What to produce:
Check every line of the data for the word "pointing", and copy those that have it.

Exercise data:
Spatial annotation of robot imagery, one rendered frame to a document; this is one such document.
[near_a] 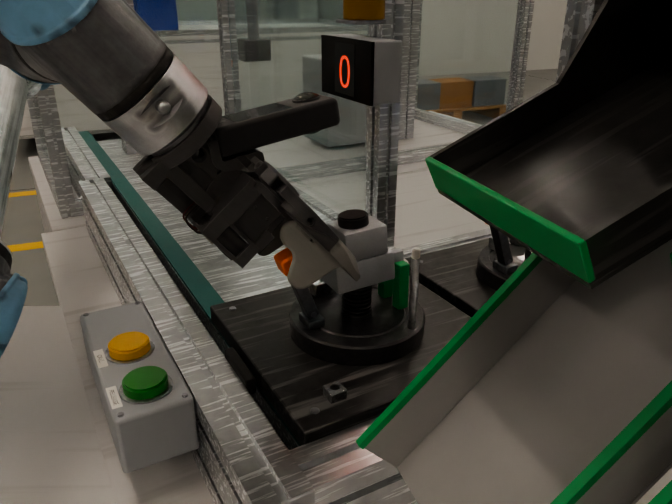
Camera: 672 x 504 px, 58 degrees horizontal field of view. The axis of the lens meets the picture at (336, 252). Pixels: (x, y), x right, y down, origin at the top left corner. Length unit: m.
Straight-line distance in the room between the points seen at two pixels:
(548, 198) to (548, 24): 10.68
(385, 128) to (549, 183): 0.48
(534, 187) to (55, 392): 0.62
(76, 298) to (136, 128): 0.56
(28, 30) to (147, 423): 0.32
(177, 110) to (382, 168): 0.39
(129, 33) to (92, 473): 0.42
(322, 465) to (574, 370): 0.20
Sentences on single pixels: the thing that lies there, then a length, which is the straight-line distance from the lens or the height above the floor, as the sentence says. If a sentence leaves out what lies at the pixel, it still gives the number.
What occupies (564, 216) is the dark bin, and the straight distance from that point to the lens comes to 0.30.
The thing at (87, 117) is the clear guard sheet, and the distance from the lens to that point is 1.84.
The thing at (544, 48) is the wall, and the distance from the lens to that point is 11.00.
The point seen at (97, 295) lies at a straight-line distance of 1.00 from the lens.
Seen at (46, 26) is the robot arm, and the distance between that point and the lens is 0.45.
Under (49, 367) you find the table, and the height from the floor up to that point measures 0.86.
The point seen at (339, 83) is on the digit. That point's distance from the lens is 0.78.
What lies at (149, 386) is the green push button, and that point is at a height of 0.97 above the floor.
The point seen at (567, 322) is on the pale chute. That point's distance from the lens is 0.42.
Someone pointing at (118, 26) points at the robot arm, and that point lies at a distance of 0.46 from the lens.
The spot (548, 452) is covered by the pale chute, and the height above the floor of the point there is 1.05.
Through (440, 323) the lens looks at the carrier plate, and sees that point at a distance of 0.65.
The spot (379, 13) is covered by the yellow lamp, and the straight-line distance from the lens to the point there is 0.75.
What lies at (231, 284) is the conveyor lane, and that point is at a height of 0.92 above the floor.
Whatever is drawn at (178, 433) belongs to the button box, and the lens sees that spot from 0.59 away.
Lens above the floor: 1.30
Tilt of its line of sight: 24 degrees down
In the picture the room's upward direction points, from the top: straight up
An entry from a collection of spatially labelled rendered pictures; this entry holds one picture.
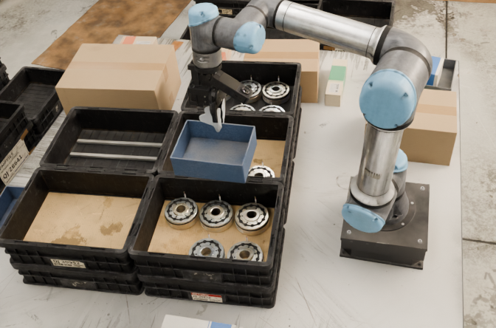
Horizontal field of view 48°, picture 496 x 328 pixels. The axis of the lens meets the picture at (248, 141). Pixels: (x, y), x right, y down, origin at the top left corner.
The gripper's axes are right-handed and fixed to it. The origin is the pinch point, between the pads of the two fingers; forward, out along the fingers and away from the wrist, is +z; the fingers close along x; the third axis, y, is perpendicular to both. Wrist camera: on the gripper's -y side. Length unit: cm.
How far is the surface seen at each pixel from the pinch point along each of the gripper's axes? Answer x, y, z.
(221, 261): 27.4, -7.9, 23.5
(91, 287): 30, 35, 44
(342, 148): -46, -29, 37
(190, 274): 27.2, 2.0, 31.7
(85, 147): -15, 58, 28
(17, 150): -45, 120, 62
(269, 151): -25.8, -6.7, 26.3
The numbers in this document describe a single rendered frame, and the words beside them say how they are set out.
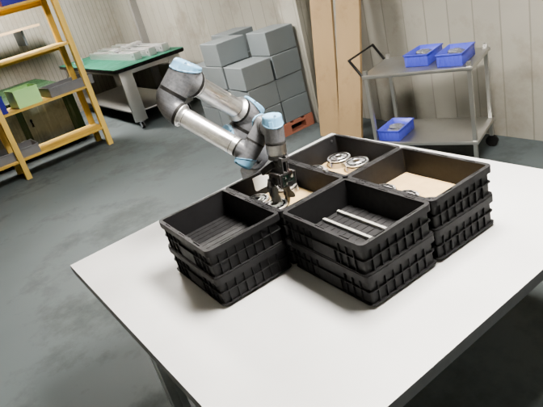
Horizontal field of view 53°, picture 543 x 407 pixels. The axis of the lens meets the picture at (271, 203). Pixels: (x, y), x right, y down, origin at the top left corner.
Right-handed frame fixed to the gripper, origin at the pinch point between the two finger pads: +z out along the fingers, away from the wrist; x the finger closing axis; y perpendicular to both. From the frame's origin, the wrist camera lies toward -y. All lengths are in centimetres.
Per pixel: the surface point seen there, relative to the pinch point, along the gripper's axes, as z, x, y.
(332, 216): 1.6, 6.5, 22.7
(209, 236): 5.7, -28.9, -8.0
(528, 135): 52, 264, -65
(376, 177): -5.7, 29.9, 21.6
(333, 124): 48, 208, -225
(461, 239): 9, 31, 59
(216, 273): 6.2, -40.8, 19.2
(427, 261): 11, 15, 59
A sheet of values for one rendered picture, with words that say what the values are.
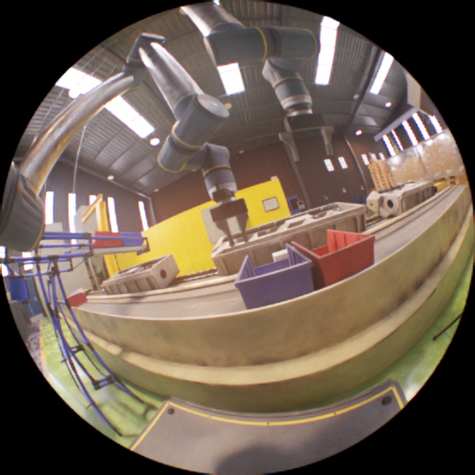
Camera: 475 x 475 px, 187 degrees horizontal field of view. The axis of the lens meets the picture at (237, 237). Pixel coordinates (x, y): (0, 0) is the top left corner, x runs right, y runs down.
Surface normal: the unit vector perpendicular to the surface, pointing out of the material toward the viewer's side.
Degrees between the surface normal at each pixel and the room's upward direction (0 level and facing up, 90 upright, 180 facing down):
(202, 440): 0
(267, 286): 92
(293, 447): 0
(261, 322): 91
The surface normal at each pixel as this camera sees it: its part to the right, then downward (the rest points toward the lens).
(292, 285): -0.14, 0.12
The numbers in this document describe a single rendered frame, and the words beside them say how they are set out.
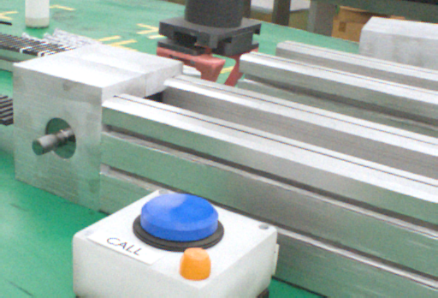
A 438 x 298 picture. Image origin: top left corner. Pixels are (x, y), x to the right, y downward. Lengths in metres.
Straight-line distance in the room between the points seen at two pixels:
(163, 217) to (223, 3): 0.36
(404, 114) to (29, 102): 0.30
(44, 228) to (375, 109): 0.29
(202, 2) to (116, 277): 0.38
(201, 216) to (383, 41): 0.46
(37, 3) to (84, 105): 0.63
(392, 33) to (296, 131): 0.30
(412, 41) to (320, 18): 2.26
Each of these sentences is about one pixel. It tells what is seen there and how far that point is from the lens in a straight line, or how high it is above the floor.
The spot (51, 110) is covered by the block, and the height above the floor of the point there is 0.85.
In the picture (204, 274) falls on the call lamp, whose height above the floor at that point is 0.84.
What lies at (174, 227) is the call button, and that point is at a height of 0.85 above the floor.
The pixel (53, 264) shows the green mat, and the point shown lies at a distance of 0.46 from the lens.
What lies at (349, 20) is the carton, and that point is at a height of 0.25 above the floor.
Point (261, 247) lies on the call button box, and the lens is 0.37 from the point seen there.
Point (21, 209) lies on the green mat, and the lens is 0.53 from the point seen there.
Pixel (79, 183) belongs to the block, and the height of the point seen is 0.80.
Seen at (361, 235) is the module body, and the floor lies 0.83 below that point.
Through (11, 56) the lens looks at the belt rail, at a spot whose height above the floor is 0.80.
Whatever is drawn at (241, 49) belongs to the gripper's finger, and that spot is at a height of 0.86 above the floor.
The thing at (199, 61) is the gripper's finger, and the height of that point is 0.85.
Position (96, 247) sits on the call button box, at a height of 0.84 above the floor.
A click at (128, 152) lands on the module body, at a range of 0.48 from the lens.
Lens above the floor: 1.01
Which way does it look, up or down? 23 degrees down
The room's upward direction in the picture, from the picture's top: 3 degrees clockwise
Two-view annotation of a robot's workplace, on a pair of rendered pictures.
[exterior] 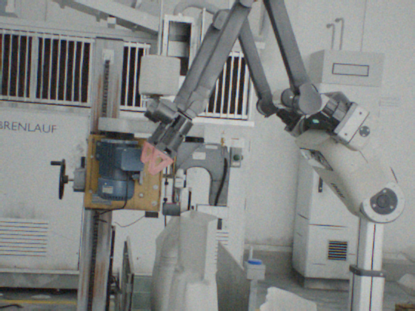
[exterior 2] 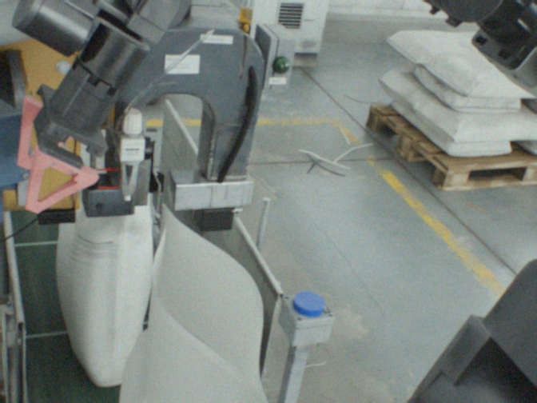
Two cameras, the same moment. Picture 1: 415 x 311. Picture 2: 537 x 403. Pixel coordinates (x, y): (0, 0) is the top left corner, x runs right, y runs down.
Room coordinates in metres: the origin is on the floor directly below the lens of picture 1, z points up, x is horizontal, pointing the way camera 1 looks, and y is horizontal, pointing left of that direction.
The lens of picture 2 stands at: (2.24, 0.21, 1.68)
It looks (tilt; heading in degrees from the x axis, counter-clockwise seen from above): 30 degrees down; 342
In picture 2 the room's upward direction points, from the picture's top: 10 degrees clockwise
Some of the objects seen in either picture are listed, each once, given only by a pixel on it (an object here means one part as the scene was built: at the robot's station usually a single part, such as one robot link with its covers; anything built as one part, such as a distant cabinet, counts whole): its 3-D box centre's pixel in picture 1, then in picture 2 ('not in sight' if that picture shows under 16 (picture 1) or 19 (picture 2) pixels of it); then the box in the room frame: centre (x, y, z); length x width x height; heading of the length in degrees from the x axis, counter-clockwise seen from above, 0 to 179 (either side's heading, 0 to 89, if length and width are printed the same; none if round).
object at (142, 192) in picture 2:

Your response:
Someone pointing at (118, 26) points at the robot arm, and that point lies at a distance of 0.46 from the lens.
Surface normal: the unit vector perpendicular to the surface, pointing out of the material toward the viewer's side.
Room coordinates in metres: the origin is on the floor directly below the lens of picture 1, z points up, x is horizontal, pointing the way camera 1 looks, and y is horizontal, pointing left of that direction.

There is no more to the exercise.